The output should look like this:
```
maturin build --release
🔗 Found pyo3 bindings
🐍 Found CPython 3.9 at /workspace/model-performance/michaelfeil/.asdf/installs/python/3.9.21/bin/python3
    Finished `dev` profile [unoptimized + debuginfo] target(s) in 0.75s
🖨  Copied external shared libraries to package truss_transfer.libs directory:
    /usr/lib/x86_64-linux-gnu/libssl.so.3
    /usr/lib/x86_64-linux-gnu/libcrypto.so.3
📦 Built wheel for CPython 3.9 to /workspace/model-performance/michaelfeil/truss/truss-transfer/target/wheels/truss_transfer-0.1.0-cp39-cp39-manylinux_2_34_x86_64.whl
```

### Release a new version and make it the default version used in the serving image builder for new deploys
truss-transfer gets bundled with truss in the context-builder phase.

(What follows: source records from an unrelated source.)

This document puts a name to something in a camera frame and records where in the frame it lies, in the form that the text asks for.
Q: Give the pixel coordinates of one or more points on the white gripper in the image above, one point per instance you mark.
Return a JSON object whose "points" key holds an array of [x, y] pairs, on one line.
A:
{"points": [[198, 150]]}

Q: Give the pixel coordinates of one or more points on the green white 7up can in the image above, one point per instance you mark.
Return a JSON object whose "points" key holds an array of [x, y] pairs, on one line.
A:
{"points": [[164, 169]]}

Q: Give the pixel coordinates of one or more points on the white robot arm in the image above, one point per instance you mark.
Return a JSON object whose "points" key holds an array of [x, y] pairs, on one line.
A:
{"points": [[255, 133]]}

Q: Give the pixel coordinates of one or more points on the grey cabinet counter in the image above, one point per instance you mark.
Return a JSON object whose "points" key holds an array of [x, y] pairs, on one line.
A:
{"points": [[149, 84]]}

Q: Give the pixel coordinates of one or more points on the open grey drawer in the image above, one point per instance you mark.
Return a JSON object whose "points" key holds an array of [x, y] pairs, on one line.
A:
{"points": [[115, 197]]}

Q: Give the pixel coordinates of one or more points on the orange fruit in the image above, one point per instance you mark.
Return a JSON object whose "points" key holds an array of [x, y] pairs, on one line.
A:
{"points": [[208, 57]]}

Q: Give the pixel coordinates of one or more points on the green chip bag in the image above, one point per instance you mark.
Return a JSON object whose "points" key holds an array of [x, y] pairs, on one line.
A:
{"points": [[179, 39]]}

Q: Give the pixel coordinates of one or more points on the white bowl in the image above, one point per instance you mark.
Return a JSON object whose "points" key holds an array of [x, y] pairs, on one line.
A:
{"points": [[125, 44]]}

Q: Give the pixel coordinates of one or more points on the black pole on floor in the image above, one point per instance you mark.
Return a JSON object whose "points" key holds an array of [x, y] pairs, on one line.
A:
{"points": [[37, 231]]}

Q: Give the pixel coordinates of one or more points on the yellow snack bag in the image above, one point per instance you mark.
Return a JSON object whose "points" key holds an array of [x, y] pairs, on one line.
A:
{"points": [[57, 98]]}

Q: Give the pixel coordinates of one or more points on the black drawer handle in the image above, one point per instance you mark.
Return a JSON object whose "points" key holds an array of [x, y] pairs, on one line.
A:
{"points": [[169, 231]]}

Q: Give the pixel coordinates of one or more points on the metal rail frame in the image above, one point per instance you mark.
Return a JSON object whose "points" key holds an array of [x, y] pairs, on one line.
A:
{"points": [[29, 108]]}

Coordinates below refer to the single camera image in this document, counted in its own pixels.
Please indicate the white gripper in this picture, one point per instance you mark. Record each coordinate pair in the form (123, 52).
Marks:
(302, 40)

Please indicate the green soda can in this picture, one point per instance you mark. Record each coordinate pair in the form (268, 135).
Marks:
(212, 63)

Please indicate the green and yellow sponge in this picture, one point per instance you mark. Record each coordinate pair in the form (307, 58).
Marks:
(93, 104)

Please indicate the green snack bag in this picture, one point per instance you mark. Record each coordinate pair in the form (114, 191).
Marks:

In this phase, the truss-transfer version gets installed.
To make truss-transfer bundeable, it needs to be published to pypi and github releases.

1. Open a PR with rust changes
2. Change the version to x.z.y+1.rc0 in Cargo.toml and push change to branch a.
3. Run a `Buid and Release truss-transfer" action https://github.com/basetenlabs/truss/actions with "release to pypi = true" on this branch a.
4. Make x.z.y+1.rc0  as truss pyproject.toml, and templates/server/requirements.txt dependency
5. Edit truss to a new truss.rcX, publish truss.rcX to pypy.org (main.yml action)
6. pip install truss=truss.rcX locally and truss push (on example that uses python truss)
7. Merge PR
8. Wait for CLI binary to be released under assets as part of a new tag (https://github.com/basetenlabs/truss/releases)
9. add the CLI to the server.Dockerfile.jinja to have it available for trussless.